(Activity): The listing that follows must be retyped exactly, without its pictures.

⟨

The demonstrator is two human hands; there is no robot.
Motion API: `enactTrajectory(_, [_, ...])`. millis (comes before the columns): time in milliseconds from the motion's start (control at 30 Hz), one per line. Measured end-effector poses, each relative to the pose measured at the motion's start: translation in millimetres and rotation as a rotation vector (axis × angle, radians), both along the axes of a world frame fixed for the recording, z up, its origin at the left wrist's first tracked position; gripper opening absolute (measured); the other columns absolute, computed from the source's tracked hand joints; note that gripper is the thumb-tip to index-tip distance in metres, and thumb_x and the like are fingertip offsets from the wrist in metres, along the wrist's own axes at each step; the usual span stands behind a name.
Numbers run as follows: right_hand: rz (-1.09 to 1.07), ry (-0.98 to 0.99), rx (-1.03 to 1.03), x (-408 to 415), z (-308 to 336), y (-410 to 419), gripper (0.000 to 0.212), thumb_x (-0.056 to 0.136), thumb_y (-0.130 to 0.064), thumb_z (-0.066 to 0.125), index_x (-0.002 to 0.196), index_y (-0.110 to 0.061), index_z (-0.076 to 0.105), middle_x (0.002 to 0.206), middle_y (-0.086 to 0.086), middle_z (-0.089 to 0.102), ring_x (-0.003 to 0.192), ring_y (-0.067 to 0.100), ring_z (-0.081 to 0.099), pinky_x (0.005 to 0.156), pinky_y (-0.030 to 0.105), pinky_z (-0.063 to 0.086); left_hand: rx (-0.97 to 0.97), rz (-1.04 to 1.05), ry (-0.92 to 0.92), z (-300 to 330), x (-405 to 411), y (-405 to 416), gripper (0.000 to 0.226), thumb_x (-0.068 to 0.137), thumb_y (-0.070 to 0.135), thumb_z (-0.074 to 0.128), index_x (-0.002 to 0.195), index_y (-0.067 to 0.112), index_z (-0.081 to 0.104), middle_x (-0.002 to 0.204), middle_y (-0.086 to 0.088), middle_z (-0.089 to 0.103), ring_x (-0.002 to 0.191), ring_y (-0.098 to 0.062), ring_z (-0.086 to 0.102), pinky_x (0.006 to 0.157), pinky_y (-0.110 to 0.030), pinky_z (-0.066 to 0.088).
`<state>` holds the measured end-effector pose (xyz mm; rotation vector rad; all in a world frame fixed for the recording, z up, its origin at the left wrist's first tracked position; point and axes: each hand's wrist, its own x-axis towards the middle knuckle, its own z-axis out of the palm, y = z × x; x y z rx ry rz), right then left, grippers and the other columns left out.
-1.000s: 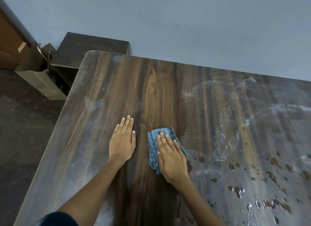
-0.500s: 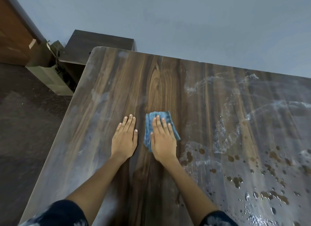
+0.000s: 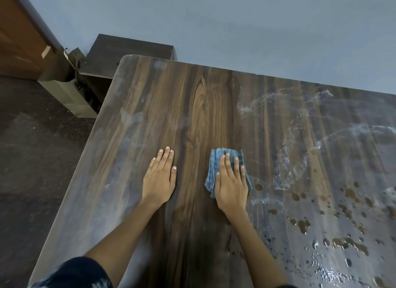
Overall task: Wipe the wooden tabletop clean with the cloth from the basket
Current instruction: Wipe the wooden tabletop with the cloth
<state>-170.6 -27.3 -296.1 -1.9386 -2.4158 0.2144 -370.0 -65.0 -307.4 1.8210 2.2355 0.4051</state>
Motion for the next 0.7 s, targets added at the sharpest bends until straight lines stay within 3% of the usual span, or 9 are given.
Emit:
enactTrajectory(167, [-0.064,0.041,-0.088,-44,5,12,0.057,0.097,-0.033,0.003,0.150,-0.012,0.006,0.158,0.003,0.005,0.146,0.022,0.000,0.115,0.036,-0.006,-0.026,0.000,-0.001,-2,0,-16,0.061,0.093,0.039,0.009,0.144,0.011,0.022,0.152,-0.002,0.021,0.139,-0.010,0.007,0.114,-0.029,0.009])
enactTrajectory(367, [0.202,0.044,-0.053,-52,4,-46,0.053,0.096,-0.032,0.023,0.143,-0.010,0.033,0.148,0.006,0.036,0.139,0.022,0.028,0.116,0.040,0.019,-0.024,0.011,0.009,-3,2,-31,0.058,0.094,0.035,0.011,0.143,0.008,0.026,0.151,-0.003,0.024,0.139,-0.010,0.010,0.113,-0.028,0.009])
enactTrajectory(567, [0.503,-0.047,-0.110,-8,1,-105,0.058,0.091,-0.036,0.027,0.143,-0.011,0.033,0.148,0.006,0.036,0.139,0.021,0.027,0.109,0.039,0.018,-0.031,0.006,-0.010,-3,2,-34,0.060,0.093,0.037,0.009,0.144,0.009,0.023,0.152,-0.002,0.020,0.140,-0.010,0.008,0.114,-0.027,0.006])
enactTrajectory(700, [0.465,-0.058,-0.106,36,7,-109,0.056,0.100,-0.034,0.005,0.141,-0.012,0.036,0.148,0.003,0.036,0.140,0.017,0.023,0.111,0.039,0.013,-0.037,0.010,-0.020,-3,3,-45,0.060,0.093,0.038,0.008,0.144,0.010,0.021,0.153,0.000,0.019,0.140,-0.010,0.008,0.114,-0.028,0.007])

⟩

(Output of the task):
The demonstrator is two human hands; there is no robot.
Motion API: `enactTrajectory(_, [_, ...])`. millis (comes before the columns): time in milliseconds from the motion's start (control at 30 Hz), one per line. Measured end-effector poses, each relative to the pose measured at the motion's start: translation in millimetres and rotation as a rotation vector (axis × angle, radians), both along the axes of a world frame fixed for the recording, z up, its origin at the left wrist's first tracked position; gripper opening absolute (measured); the other columns absolute, computed from the source's tracked hand joints; note that gripper is the thumb-tip to index-tip distance in metres, and thumb_x and the like are fingertip offsets from the wrist in metres, along the wrist's own axes at each step; the usual span stands behind a name.
Numbers run as follows: right_hand: rz (-1.09 to 1.07), ry (-0.98 to 0.99), rx (-1.03 to 1.03), x (-408 to 415), z (-308 to 336), y (-410 to 419), gripper (0.000 to 0.212), thumb_x (-0.056 to 0.136), thumb_y (-0.130 to 0.064), thumb_z (-0.066 to 0.125), index_x (-0.002 to 0.196), index_y (-0.110 to 0.061), index_z (-0.076 to 0.105), middle_x (0.002 to 0.206), middle_y (-0.086 to 0.086), middle_z (-0.089 to 0.102), ring_x (-0.003 to 0.192), ring_y (-0.067 to 0.100), ring_z (-0.081 to 0.099), pinky_x (0.005 to 0.156), pinky_y (-0.030 to 0.105), pinky_z (-0.063 to 0.086); left_hand: rx (-0.97 to 0.97), rz (-1.04 to 1.05), ry (-0.92 to 0.92), z (-300 to 330), x (-405 to 411), y (-405 to 416), gripper (0.000 to 0.226), thumb_x (-0.068 to 0.137), thumb_y (-0.070 to 0.135), thumb_z (-0.074 to 0.128), index_x (-0.002 to 0.195), index_y (-0.067 to 0.112), index_z (-0.081 to 0.104), middle_x (-0.002 to 0.204), middle_y (-0.086 to 0.088), middle_z (-0.089 to 0.103), ring_x (-0.002 to 0.191), ring_y (-0.098 to 0.062), ring_z (-0.086 to 0.102), pinky_x (0.006 to 0.157), pinky_y (-0.110 to 0.030), pinky_z (-0.066 to 0.088).
`<state>` holds the measured end-effector pose (xyz mm; rotation vector rad; all in a world frame fixed for the recording, z up, its origin at the left wrist's first tracked position; point and axes: each hand's wrist, its own x-axis towards the middle knuckle, its own z-axis out of the palm, y = z × x; x y z rx ry rz), right then left, grippers and the other columns left out.
-1.000s: 
-0.500s: 
+0.000s: 
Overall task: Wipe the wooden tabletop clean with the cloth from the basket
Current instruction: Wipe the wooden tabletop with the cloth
<state>-170.6 -27.3 -296.1 -1.9386 -2.4158 0.2144 -370.0 -65.0 -307.4 1.8210 2.2355 0.4051</state>
Motion for the next 0.7 s, targets added at the sharpest bends until straight lines stay within 3% of the usual span, or 9 are given.
Emit:
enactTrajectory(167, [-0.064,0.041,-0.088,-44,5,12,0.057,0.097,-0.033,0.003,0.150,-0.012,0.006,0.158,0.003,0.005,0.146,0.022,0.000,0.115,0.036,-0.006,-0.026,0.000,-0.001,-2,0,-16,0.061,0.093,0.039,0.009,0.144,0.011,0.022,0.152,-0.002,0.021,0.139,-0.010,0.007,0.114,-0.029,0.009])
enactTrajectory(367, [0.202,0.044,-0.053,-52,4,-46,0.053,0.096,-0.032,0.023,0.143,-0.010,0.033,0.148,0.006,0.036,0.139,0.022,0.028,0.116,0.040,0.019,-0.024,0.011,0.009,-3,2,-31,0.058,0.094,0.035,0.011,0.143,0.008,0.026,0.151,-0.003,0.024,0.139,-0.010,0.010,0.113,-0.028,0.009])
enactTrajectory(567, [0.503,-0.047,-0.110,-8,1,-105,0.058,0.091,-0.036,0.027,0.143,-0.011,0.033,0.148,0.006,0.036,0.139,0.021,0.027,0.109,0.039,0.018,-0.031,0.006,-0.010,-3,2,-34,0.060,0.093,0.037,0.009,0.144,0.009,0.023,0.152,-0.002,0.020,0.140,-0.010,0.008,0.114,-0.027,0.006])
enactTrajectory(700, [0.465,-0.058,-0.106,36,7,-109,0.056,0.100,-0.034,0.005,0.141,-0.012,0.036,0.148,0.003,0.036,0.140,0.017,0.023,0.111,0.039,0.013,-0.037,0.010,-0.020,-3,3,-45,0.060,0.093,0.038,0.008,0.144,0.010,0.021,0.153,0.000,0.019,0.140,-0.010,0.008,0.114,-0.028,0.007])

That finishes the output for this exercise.